I've never been a glass half-full kind of guy. But I try not to be a glass half-empty type either. I'm definitely not into positive thinking, and I try my best not to engage in negative thinking. What I strive to do is to see the world, and my place in it, exactly as it is, no more no less. I'm not claiming that I always succeed, or even mostly succeed. Seeing the world as it is isn't easy. In fact I've found it to be damn hard, since what you may be seeing may not be pleasant. But to me, viewing the world through a lens of positivity is just as wrong as negativity. Positive thinking is just as much a form of self-delusion as negative thinking.

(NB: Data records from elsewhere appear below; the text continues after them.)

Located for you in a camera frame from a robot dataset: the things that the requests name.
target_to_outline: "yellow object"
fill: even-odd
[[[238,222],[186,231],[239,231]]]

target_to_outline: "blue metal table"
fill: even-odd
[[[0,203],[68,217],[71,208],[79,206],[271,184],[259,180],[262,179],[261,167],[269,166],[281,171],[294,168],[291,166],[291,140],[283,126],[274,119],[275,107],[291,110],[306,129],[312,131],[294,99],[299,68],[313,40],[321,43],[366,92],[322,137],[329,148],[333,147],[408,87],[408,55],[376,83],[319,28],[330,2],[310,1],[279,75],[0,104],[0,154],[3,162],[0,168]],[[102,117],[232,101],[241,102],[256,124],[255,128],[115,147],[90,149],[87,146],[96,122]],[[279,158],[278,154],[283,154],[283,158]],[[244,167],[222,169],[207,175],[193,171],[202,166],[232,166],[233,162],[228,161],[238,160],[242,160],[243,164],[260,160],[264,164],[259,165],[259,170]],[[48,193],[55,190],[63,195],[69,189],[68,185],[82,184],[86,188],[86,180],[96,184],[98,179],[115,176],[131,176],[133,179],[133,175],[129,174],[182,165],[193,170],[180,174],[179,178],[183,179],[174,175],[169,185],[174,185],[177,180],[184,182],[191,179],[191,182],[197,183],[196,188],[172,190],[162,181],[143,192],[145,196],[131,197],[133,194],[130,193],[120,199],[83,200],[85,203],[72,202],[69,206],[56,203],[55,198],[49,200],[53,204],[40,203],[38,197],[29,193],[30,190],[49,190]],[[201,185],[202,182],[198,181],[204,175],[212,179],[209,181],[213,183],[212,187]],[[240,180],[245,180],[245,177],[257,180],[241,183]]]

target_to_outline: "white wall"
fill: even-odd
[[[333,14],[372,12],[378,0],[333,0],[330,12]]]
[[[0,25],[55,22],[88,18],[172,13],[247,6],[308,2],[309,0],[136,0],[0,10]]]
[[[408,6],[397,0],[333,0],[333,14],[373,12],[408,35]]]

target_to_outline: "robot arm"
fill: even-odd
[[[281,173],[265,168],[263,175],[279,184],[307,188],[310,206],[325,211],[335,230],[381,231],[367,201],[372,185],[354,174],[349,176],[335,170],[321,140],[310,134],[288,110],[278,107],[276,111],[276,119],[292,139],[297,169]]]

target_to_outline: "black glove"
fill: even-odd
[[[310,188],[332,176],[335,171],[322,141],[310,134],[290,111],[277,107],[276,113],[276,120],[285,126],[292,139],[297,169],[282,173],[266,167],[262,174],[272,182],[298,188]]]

My first encounter with the power of positive thinking was way back in college. I didn't agree with it then, and still don't. The guy who expounded on it in class supported his belief in it by describing an incident that had been in the local news of parents who had gambled on an untested and expensive cure for their child that had succeeded in saving the child's life. To him, the lesson was that if the parents hadn't engaged in positive thinking, the child might have died. I disagreed.

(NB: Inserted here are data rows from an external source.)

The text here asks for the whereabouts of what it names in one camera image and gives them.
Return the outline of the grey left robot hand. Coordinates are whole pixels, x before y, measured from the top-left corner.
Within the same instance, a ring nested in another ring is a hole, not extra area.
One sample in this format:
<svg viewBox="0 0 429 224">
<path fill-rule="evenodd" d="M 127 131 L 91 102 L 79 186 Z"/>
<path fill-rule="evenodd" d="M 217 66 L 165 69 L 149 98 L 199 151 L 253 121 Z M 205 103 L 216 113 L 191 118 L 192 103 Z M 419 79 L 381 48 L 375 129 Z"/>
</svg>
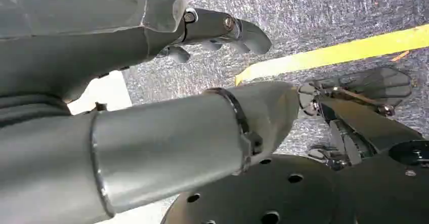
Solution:
<svg viewBox="0 0 429 224">
<path fill-rule="evenodd" d="M 271 46 L 187 0 L 1 0 L 1 223 L 97 223 L 273 153 L 298 112 L 282 81 L 70 113 L 93 79 L 209 42 Z"/>
</svg>

From the beginning of time, and well before positive thinking, people have been defying the odds as they see them and taking actions that they believe have no chance of success. It's called hope, an ancient concept. To me hope is a much more valid approach to living. It implies an objective evaluation of reality and perhaps a decision to pursue a course of action that is probably doomed to failure, or perhaps not. Perhaps the parents of that child didn't engage in positive thinking. Perhaps they did what parents have done from the first time there were parents: acknowledge the futility of their actions, but go on anyway, and hope for the best.
This is my approach to recovery from my stroke. Realistically, I don't think I will achieve complete recovery. In fact, I'm pretty sure I won't. I don't know with absolute certainty that I won't, though. In fact, I hope I will.